A woman went missing from Marchese Parade in the eighties. She’d grabbed breakfast, coffee and a bacon sandwich from one of the café’s, paid with a five pound note and vanished from the face of the earth. Despite a lengthy police investigation, they never found her. It made national news. Eventually, people forgot her, and then they forgot Marchese Parade too.
“She was unlucky,” Kate’s mother said, back when her faculties were intact. “Sometimes dreadful things happen for no good reason.”
Visible across the field, Marchese Parade was black and angular and deserted. The once thriving mall was a mausoleum with a carpark full of weeds and discarded rubbish. Kate pulled the coat tight around her neck, for all the good it did; the downpour was heavy and persistent. She paused under a streetlight and removed a sheet of notepaper from her pocket.
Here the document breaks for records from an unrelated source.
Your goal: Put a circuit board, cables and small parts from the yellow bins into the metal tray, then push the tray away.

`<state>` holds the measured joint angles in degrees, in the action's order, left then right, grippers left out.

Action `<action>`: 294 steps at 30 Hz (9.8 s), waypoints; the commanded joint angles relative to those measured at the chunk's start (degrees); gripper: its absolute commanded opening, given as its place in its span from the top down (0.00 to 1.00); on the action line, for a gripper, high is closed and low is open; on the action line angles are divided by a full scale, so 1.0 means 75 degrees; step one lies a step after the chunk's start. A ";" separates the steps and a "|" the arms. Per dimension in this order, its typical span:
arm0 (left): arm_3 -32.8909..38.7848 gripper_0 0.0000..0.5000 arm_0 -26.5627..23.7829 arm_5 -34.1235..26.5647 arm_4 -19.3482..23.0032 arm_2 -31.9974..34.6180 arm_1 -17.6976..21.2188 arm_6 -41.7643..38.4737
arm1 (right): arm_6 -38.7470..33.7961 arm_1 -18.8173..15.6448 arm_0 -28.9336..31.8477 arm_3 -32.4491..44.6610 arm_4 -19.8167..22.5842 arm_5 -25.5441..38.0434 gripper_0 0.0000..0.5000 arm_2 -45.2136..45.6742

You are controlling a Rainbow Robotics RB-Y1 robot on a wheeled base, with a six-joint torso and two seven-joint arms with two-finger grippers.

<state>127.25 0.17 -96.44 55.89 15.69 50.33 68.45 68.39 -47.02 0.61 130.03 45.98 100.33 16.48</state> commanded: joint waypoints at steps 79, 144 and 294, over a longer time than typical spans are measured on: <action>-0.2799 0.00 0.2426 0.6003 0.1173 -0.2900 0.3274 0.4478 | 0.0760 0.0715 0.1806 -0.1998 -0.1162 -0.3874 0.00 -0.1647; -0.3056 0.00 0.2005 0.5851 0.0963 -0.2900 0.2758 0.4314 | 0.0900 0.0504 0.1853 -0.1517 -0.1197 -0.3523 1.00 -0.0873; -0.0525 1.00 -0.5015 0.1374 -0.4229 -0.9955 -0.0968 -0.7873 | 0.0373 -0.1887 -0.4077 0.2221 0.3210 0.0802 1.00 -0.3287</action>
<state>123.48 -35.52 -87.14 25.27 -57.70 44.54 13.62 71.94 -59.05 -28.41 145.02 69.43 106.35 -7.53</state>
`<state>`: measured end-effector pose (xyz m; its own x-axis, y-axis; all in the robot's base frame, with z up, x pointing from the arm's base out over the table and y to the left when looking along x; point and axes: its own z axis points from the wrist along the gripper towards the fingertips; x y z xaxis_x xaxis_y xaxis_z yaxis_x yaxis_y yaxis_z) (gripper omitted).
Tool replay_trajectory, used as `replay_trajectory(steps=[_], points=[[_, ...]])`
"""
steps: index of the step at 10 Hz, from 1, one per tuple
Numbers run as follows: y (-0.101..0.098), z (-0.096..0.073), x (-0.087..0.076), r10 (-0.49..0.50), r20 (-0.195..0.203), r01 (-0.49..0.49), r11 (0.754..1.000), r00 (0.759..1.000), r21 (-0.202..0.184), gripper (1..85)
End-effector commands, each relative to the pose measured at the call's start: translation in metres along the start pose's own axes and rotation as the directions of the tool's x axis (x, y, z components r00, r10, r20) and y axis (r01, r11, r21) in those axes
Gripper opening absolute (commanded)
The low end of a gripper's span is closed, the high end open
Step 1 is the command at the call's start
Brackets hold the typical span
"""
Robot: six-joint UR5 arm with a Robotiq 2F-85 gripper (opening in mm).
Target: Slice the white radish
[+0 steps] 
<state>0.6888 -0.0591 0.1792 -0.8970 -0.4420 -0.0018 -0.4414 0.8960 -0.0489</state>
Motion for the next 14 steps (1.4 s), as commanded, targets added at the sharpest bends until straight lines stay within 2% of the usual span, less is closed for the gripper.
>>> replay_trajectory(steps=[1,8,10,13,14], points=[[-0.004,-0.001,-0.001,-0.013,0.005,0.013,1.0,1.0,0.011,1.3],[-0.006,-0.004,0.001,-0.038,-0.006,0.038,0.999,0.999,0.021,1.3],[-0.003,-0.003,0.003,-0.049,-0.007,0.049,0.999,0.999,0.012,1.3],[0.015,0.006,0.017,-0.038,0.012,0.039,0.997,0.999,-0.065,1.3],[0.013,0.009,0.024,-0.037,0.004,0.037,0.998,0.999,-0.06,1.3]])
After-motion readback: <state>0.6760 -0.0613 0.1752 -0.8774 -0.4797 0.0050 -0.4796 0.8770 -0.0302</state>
The address, written in her own looping cursive, was beginning to smudge. Luckily for her, the words running down the paper were also signposted on the corner ahead.
She turned onto a dead-end street, her destination the last property on the right. She couldn’t get there quick enough, rain now bouncing knee-high off the pavement. The streetlights were further apart here and struggled to penetrate the dark. Garden walls flanked the road on both sides with gaps where gates used to be. Disused paths led to mountains of rubble. A digger sat amongst them; its claw bent like an arthritic hand.
Four stories tall and constructed from white stone, Irwell Bank was at the end of the street, the last property standing. Kate opened the gate and walked up the footpath. A gas lamp flickered above the entrance, shadows waltzing over the flower beds and across the lawn. The door was ajar, as it often was in these places. Visitors always welcome.
The deluge doubled its efforts, falling in unbroken lines. Fat droplets soaked Kate’s hair and ran into her eyes. Wiping them away, she took a final look at the condemned street and the silhouette of Marchese Parade, pushed the door open and stepped inside.